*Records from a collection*
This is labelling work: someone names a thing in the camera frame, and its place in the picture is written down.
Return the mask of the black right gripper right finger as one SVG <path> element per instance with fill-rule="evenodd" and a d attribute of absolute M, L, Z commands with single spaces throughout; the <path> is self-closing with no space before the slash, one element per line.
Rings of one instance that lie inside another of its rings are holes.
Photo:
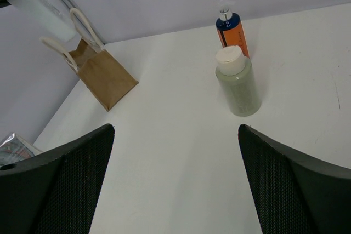
<path fill-rule="evenodd" d="M 263 233 L 350 233 L 350 169 L 246 124 L 238 141 Z"/>

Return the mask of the orange blue pump bottle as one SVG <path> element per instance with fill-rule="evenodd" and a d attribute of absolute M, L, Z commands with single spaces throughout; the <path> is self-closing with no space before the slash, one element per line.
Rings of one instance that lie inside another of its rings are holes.
<path fill-rule="evenodd" d="M 222 47 L 238 45 L 243 55 L 250 58 L 241 17 L 232 11 L 235 2 L 219 1 L 219 17 L 216 20 L 216 29 Z"/>

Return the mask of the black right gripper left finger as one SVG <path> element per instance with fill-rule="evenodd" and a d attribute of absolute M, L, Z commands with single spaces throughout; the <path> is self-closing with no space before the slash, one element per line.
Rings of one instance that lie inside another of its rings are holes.
<path fill-rule="evenodd" d="M 89 233 L 114 137 L 105 124 L 1 167 L 1 233 Z"/>

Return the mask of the pale green white-cap bottle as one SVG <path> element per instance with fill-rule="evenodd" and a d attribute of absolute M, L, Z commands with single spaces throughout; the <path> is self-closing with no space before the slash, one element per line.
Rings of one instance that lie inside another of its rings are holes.
<path fill-rule="evenodd" d="M 216 53 L 216 78 L 231 112 L 239 117 L 256 113 L 260 106 L 251 60 L 237 45 L 224 47 Z"/>

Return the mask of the white tube black-cap bottle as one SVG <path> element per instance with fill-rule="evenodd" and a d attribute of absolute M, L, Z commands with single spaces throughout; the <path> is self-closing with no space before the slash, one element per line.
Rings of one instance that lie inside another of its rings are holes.
<path fill-rule="evenodd" d="M 76 35 L 71 20 L 48 0 L 7 0 L 64 42 Z"/>

*Exercise details*
The records above should be returned exactly; no image belongs in the copy.

*Reply*
This is labelling work: someone names a thing in the camera frame, and its place in the picture is written down.
Return the mask of the black right gripper right finger as one SVG <path> element per instance with fill-rule="evenodd" and a d attribute of absolute M, L, Z commands with single spaces throughout; the <path> is self-closing with no space before the slash, one element per line.
Rings of one instance that lie inside another of its rings are holes.
Photo:
<path fill-rule="evenodd" d="M 263 233 L 350 233 L 350 169 L 246 124 L 238 141 Z"/>

Return the mask of the orange blue pump bottle as one SVG <path> element per instance with fill-rule="evenodd" and a d attribute of absolute M, L, Z commands with single spaces throughout; the <path> is self-closing with no space before the slash, one element per line.
Rings of one instance that lie inside another of its rings are holes.
<path fill-rule="evenodd" d="M 222 47 L 238 45 L 243 55 L 250 58 L 241 17 L 232 11 L 235 2 L 219 1 L 219 17 L 216 20 L 216 29 Z"/>

Return the mask of the black right gripper left finger as one SVG <path> element per instance with fill-rule="evenodd" and a d attribute of absolute M, L, Z commands with single spaces throughout; the <path> is self-closing with no space before the slash, one element per line.
Rings of one instance that lie inside another of its rings are holes.
<path fill-rule="evenodd" d="M 89 233 L 114 137 L 105 124 L 1 167 L 1 233 Z"/>

Return the mask of the pale green white-cap bottle as one SVG <path> element per instance with fill-rule="evenodd" and a d attribute of absolute M, L, Z commands with single spaces throughout; the <path> is self-closing with no space before the slash, one element per line.
Rings of one instance that lie inside another of its rings are holes.
<path fill-rule="evenodd" d="M 216 53 L 216 78 L 231 112 L 239 117 L 256 113 L 260 106 L 251 60 L 237 45 L 224 47 Z"/>

Return the mask of the white tube black-cap bottle as one SVG <path> element per instance with fill-rule="evenodd" and a d attribute of absolute M, L, Z commands with single spaces throughout; the <path> is self-closing with no space before the slash, one element per line.
Rings of one instance that lie inside another of its rings are holes.
<path fill-rule="evenodd" d="M 76 35 L 71 20 L 48 0 L 7 0 L 64 42 Z"/>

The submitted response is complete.